Now we have the Government’s response, which is merely to engage in further procedural tinkering. That is precisely the approach that the Secretary of State for Justice has adopted today. For example, probation officers will get new guidance and a new template for managing high-risk offenders. Such is the gulf between the challenges facing the probation service and the Government’s capacity to meet them. I come now to the question of increased resources. The noble Lord said that there was an underspend in the London region. We understand that there will be some £30 million of fresh cuts to front-line probation services. Can the Minister confirm that? It is the equivalent of losing around 800 probation officers. Back-room bureaucracy bloats that even further.
With the Justice Department issuing directions for probation reports on those released on licence for life to be reduced from every three months to every six months, how can the Justice Secretary give the House and the public the unequivocal assurance that these tragedies will not be repeated? I have put several questions to the noble Lord. No doubt others will be put to him, but I very much hope that, in the course of the afternoon, he will take the trouble to answer mine.

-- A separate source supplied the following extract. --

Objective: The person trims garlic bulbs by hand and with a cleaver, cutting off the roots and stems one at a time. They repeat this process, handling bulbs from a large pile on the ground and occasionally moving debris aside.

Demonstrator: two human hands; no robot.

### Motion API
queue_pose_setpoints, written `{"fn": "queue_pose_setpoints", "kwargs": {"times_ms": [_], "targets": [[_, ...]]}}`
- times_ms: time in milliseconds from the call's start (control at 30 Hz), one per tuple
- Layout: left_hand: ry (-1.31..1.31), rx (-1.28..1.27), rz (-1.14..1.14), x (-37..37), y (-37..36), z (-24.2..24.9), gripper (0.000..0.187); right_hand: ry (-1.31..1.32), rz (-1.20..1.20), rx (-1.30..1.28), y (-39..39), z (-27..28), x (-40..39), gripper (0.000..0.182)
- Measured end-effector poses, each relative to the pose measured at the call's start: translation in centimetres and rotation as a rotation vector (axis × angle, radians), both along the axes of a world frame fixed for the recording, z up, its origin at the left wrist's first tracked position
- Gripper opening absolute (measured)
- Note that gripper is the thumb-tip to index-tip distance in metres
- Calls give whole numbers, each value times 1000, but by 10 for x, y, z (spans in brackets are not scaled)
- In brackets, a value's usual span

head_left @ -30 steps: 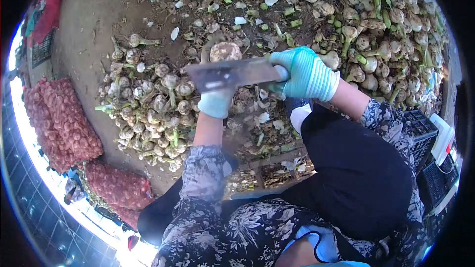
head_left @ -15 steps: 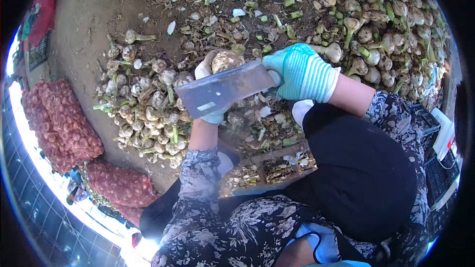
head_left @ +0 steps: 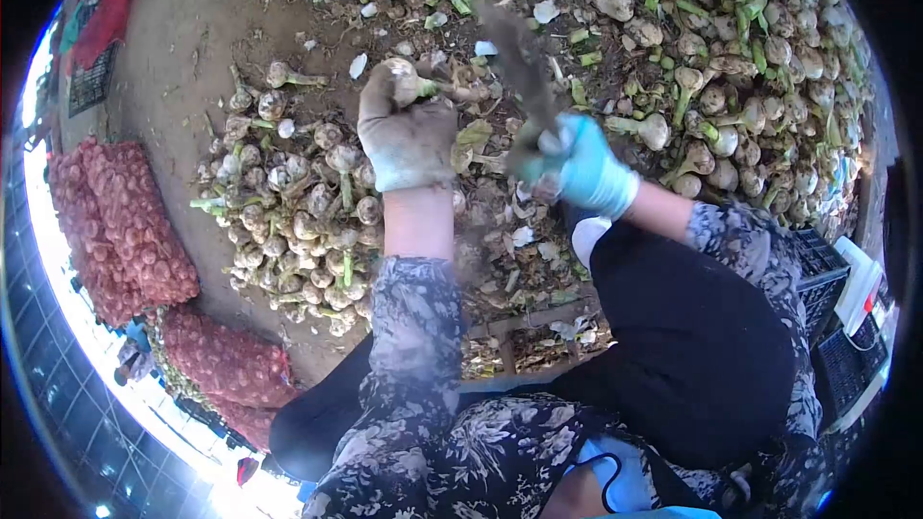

My Lords, I, too, thank the Minister for his Statement. I concur with the sympathy that he has expressed towards the families of these two young men. In April 2008, Sonnex was arrested and charged with handling stolen goods. He was remanded in custody until 16 May 2008. The probation service told the court that a recall was in process and requested that remand continue. It appears that there was a misunderstanding. The court assistant thought that the recall would commence immediately and that there would be no need to deal with the question of bail, since Sonnex would already be in custody. Bail was not opposed and was technically and actually granted because of that mistake.
The nub of the matter is that Sonnex was assessed as high risk in custody but the probation officer’s assessment, as recorded, was that he was medium risk. The result of that discrepancy was that Sonnex was allocated to an offender management unit, rather than the higher level public protection unit. What was the reason for that? First, his probation officer had only been qualified for nine months and had a caseload of 127, which she inherited on appointment from an officer who was on sick leave. Immediately, on appointment, she was given 127 cases to handle. Her immediate superior was acting up and subsequently failed the assessment for permanent promotion. Levels of sickness and vacancy in the boroughs of Lewisham and Greenwich are much higher than elsewhere and staff at all levels reported that they were overwhelmed with work. The most experienced probation officer had been qualified for just two years. These staff were put in charge of a person who had been assessed as presenting a high risk of dangerous behaviour.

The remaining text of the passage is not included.